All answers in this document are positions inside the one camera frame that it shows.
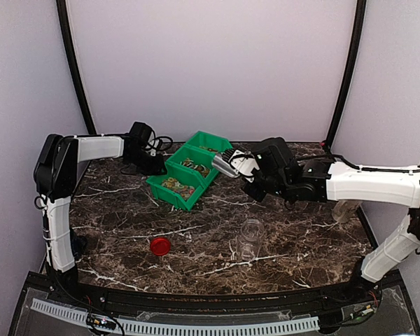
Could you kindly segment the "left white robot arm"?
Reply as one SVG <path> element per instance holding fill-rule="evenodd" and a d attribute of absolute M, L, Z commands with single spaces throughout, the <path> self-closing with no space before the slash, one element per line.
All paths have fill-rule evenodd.
<path fill-rule="evenodd" d="M 72 248 L 74 233 L 69 224 L 69 207 L 78 181 L 78 164 L 104 158 L 122 158 L 126 165 L 146 176 L 167 172 L 160 153 L 165 136 L 130 133 L 94 136 L 49 135 L 34 169 L 38 195 L 35 206 L 42 213 L 46 269 L 49 277 L 60 281 L 58 295 L 70 305 L 79 305 L 85 291 L 78 285 L 78 268 Z"/>

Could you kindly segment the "clear glass jar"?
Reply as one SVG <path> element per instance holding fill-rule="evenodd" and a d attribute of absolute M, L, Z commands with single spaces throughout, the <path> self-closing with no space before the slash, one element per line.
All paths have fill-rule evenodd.
<path fill-rule="evenodd" d="M 259 220 L 253 218 L 245 220 L 236 238 L 237 259 L 240 261 L 256 259 L 259 256 L 265 232 L 265 226 Z"/>

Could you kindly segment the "metal scoop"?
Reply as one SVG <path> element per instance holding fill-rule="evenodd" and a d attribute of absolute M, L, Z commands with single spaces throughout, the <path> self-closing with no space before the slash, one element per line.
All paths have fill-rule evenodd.
<path fill-rule="evenodd" d="M 235 179 L 239 176 L 239 174 L 231 168 L 229 163 L 224 161 L 223 156 L 220 153 L 214 155 L 211 165 L 218 172 L 230 177 L 231 179 Z"/>

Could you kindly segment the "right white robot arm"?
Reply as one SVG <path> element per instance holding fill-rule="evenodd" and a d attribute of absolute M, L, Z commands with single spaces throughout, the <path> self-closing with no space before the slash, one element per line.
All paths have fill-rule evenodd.
<path fill-rule="evenodd" d="M 260 202 L 267 194 L 296 201 L 366 201 L 399 204 L 408 208 L 401 224 L 358 269 L 358 277 L 343 289 L 351 304 L 370 292 L 370 284 L 420 248 L 420 165 L 403 168 L 364 167 L 318 157 L 300 165 L 290 153 L 264 148 L 252 153 L 230 149 L 224 163 L 246 183 L 243 190 Z"/>

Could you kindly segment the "green bin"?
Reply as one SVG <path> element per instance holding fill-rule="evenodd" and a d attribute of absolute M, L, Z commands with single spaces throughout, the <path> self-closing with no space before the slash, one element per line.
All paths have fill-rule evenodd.
<path fill-rule="evenodd" d="M 190 211 L 204 193 L 198 177 L 183 170 L 171 171 L 164 176 L 151 176 L 146 182 L 156 199 L 186 211 Z"/>
<path fill-rule="evenodd" d="M 207 189 L 218 175 L 212 166 L 216 152 L 184 144 L 167 160 L 167 166 L 184 168 L 195 175 L 203 189 Z"/>

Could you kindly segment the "green bin end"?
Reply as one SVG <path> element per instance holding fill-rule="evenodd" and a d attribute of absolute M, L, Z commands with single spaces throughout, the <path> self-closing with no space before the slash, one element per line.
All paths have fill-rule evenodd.
<path fill-rule="evenodd" d="M 196 132 L 185 144 L 214 153 L 222 153 L 232 148 L 232 144 L 228 139 L 203 131 Z"/>

## INSTRUCTIONS FOR THE TASK
Aside from the pictures, copy all of the entries exactly.

## EXERCISE RESPONSE
All answers in this document are positions inside the one camera frame that it shows.
Could you kindly segment the "left white robot arm"?
Reply as one SVG <path> element per instance holding fill-rule="evenodd" and a d attribute of absolute M, L, Z commands with single spaces throughout, the <path> self-closing with no space before the slash, one element per line.
All paths have fill-rule evenodd.
<path fill-rule="evenodd" d="M 72 248 L 74 233 L 69 224 L 69 207 L 78 181 L 78 164 L 104 158 L 122 158 L 126 165 L 146 176 L 167 172 L 160 153 L 165 136 L 130 133 L 94 136 L 49 135 L 34 169 L 38 195 L 35 206 L 42 213 L 46 269 L 49 277 L 60 281 L 58 295 L 70 305 L 79 305 L 85 291 L 78 285 L 78 268 Z"/>

Could you kindly segment the "clear glass jar"?
Reply as one SVG <path> element per instance holding fill-rule="evenodd" and a d attribute of absolute M, L, Z commands with single spaces throughout, the <path> self-closing with no space before the slash, one element per line.
All paths have fill-rule evenodd.
<path fill-rule="evenodd" d="M 259 220 L 253 218 L 245 220 L 236 238 L 237 259 L 240 261 L 256 259 L 259 256 L 265 232 L 265 226 Z"/>

Could you kindly segment the "metal scoop"?
Reply as one SVG <path> element per instance holding fill-rule="evenodd" and a d attribute of absolute M, L, Z commands with single spaces throughout, the <path> self-closing with no space before the slash, one element per line.
All paths have fill-rule evenodd.
<path fill-rule="evenodd" d="M 235 179 L 239 176 L 239 174 L 231 168 L 229 163 L 224 161 L 223 156 L 220 153 L 214 155 L 211 165 L 218 172 L 230 177 L 231 179 Z"/>

Could you kindly segment the "right white robot arm"?
Reply as one SVG <path> element per instance holding fill-rule="evenodd" and a d attribute of absolute M, L, Z commands with single spaces throughout, the <path> self-closing with no space before the slash, one element per line.
All paths have fill-rule evenodd.
<path fill-rule="evenodd" d="M 260 202 L 267 194 L 296 201 L 366 201 L 399 204 L 408 208 L 401 224 L 358 269 L 358 277 L 343 289 L 351 304 L 370 292 L 370 284 L 420 248 L 420 165 L 403 168 L 364 167 L 318 157 L 300 165 L 290 153 L 264 148 L 252 153 L 230 149 L 224 163 L 246 183 L 243 190 Z"/>

Could you kindly segment the "green bin"?
Reply as one SVG <path> element per instance holding fill-rule="evenodd" and a d attribute of absolute M, L, Z commands with single spaces throughout, the <path> self-closing with no space before the slash, one element per line.
All paths have fill-rule evenodd.
<path fill-rule="evenodd" d="M 190 211 L 204 193 L 198 177 L 183 170 L 171 171 L 164 176 L 151 176 L 146 182 L 156 199 L 186 211 Z"/>
<path fill-rule="evenodd" d="M 207 189 L 218 175 L 212 166 L 216 152 L 184 144 L 167 160 L 167 166 L 184 168 L 195 175 L 203 189 Z"/>

Could you kindly segment the "green bin end"?
Reply as one SVG <path> element per instance holding fill-rule="evenodd" and a d attribute of absolute M, L, Z commands with single spaces throughout, the <path> self-closing with no space before the slash, one element per line.
All paths have fill-rule evenodd.
<path fill-rule="evenodd" d="M 196 132 L 185 144 L 214 153 L 222 153 L 232 148 L 232 144 L 228 139 L 203 131 Z"/>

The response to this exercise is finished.